Error isolation: Audit failures must never block CRUD paths. The backend already wraps _append_legacy_audit_event in a try/except that logs issues and continues. Maintain this pattern for any future emitters.

Operating the Logs

Disk management: The writer never truncates old segments. Operators should rely on log rotation tooling (e.g., compress and ship files older than n days). Because segments are sequentially numbered, it is safe to archive whole files once they predate the desired retention window.
Integrity checks: The replay CLI can spot malformed lines using AuditTrailReader's validation. Periodically run python scripts/audit_replay.py <category> --output events --pretty and confirm there are no warnings in stdout/stderr.

Reconstructing state: To verify that log replay matches the current JSON source of truth, compare state output with on-disk category files:

python scripts/audit_replay.py image_generation --output state --pretty > /tmp/replayed.json
diff -u <(jq -S . /tmp/replayed.json) <(jq -S . /path/to/legacy/image_generation.json)

Selective investigations: Filter to one model or range of event ids to answer "who changed this" questions quickly:
```
python scripts/audit_replay.py image_generation -m my_model --start-event-id 4500 --pretty
```

Maintenance Guidance

Configuration knobs: If deployments need larger or smaller segment sizes, adjust DEFAULT_MAX_FILE_SIZE_BYTES in audit/writer.py (or make it configurable via settings for multi-environment control). Keep the size under log shipping limits to avoid back-pressure.
Schema evolution: When adding new fields to AuditEvent, prefer optional additions so older segments stay valid. Update AuditTrailReader and replay tests to cover new behavior.
Testing: tests/test_audit_trail.py verifies the writer and FileSystem backend integration, while tests/test_audit_replay.py exercises reader filters and replay correctness. Extend these suites when modifying payload logic or adding new CLI modes.
Docs & onboarding: Link this document from backend-focused guides so contributors learn how to add new audit emitters without accidental regressions.

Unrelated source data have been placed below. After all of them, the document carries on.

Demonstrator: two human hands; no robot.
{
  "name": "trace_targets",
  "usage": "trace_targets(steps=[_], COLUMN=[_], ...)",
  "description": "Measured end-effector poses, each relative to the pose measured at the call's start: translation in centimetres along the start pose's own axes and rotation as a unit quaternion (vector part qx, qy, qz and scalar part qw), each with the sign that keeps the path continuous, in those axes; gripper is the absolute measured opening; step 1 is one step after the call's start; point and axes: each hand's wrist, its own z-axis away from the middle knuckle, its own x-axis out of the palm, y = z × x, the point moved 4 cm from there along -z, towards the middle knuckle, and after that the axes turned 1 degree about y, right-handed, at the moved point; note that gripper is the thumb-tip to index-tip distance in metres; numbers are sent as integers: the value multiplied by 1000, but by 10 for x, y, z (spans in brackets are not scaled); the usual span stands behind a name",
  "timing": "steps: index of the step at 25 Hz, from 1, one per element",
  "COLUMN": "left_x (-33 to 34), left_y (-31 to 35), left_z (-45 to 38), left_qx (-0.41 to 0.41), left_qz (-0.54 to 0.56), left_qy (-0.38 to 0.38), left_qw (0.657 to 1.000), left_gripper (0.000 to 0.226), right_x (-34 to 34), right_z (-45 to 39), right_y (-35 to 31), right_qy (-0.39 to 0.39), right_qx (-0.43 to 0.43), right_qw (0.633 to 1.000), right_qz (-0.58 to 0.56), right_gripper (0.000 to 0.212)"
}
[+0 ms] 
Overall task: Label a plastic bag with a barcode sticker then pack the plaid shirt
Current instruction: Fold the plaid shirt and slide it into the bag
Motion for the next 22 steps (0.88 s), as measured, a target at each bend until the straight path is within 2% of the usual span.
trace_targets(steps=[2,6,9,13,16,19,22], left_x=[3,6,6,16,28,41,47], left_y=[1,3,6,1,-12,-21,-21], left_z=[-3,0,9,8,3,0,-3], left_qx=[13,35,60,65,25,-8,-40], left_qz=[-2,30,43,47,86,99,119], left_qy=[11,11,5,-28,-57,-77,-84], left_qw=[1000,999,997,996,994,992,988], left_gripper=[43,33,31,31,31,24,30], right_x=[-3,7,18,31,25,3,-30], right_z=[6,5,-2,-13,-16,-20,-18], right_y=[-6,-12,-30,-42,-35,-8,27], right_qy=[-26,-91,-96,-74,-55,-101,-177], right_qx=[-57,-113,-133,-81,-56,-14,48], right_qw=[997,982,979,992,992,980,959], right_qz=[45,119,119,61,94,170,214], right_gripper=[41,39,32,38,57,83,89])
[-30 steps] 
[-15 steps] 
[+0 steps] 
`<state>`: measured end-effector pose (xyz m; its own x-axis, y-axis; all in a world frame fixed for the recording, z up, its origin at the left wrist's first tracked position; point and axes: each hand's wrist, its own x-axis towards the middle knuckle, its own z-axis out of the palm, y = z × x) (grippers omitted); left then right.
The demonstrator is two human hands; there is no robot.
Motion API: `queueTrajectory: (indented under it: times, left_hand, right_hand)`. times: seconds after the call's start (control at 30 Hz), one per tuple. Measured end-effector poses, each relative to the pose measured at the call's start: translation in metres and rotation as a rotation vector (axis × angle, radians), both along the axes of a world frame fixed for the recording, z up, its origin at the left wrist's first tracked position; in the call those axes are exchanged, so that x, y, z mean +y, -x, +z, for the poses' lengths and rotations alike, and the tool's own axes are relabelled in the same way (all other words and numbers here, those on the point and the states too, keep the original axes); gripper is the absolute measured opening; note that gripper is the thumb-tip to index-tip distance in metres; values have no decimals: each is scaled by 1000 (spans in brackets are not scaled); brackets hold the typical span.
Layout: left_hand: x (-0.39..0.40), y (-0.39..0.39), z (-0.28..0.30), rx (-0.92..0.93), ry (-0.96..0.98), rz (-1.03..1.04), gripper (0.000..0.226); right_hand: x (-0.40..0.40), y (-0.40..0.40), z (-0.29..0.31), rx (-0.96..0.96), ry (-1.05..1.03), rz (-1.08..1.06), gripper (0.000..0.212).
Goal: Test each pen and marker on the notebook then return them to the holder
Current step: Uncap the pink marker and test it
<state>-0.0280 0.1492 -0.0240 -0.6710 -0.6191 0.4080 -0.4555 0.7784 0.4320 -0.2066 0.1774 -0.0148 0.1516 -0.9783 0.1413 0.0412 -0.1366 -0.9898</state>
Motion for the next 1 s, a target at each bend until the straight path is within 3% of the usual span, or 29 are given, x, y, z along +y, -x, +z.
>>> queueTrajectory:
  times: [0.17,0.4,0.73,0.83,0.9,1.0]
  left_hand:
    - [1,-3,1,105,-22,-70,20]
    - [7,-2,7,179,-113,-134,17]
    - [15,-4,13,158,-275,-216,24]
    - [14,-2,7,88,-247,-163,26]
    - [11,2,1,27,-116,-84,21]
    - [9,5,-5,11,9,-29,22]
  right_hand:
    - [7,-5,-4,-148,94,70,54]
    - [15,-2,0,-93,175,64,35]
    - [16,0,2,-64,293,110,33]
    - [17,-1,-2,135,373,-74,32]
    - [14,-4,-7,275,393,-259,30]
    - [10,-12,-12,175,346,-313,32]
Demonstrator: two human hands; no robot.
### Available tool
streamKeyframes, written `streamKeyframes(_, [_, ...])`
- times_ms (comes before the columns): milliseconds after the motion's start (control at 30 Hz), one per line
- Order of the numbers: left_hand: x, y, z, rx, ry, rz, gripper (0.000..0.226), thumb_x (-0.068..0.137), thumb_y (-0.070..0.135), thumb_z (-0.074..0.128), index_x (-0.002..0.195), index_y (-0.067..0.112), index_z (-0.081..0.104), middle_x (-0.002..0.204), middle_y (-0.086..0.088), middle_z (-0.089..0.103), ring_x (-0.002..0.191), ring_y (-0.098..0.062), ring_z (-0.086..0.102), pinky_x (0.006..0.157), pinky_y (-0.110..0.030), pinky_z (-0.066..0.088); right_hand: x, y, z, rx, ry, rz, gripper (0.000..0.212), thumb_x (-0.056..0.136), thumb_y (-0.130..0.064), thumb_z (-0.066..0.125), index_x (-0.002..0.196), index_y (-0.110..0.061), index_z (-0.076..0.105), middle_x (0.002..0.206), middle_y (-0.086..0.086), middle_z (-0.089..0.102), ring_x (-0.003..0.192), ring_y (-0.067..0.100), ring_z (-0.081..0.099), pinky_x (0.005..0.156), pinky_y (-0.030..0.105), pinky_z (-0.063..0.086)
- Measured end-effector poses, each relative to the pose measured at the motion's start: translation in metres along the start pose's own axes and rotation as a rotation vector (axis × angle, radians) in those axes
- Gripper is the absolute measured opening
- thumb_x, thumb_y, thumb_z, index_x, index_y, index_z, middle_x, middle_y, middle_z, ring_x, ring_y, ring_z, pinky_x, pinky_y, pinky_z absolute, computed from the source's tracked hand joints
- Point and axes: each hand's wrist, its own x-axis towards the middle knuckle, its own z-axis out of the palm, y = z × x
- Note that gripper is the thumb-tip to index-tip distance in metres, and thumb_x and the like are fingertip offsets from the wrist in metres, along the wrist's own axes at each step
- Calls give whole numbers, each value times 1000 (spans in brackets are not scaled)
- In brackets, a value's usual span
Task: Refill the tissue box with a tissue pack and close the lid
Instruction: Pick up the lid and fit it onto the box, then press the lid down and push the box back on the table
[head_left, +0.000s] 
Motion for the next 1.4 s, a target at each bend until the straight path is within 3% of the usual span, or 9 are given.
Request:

Known Friction Points & Mitigations

Area	Friction	Suggested Mitigation
Disk permissions	Audit root inherits the cache directory ownership, which can differ between local dev and containers.	Ensure `CACHE_HOME` is writable before starting PRIMARY workers; the writer will create missing directories but cannot fix permissions.
Large replays	Reading multiple gigabytes of logs via the CLI can take time.	Narrow the query using `--start-event-id/--end-event-id` or per-model filters, and pipe through `jq` or `rg` for incremental inspection.
Multi-process writers	Only a single process updates `audit/index.json`. Multiple PRIMARY writers would clobber event ids.	Deploy one write-capable API instance per shared storage location or switch to an external append-only store if true multi-writer support is required.
Retention	Repository lacks automated pruning.	Schedule OS-level jobs (systemd timer, cron, or logrotate) to archive/compress segments and delete files beyond policy. Document the schedule in ops runbooks.

By following the practices above, the audit trail remains trustworthy, replayable, and easy to reason about when debugging production incidents.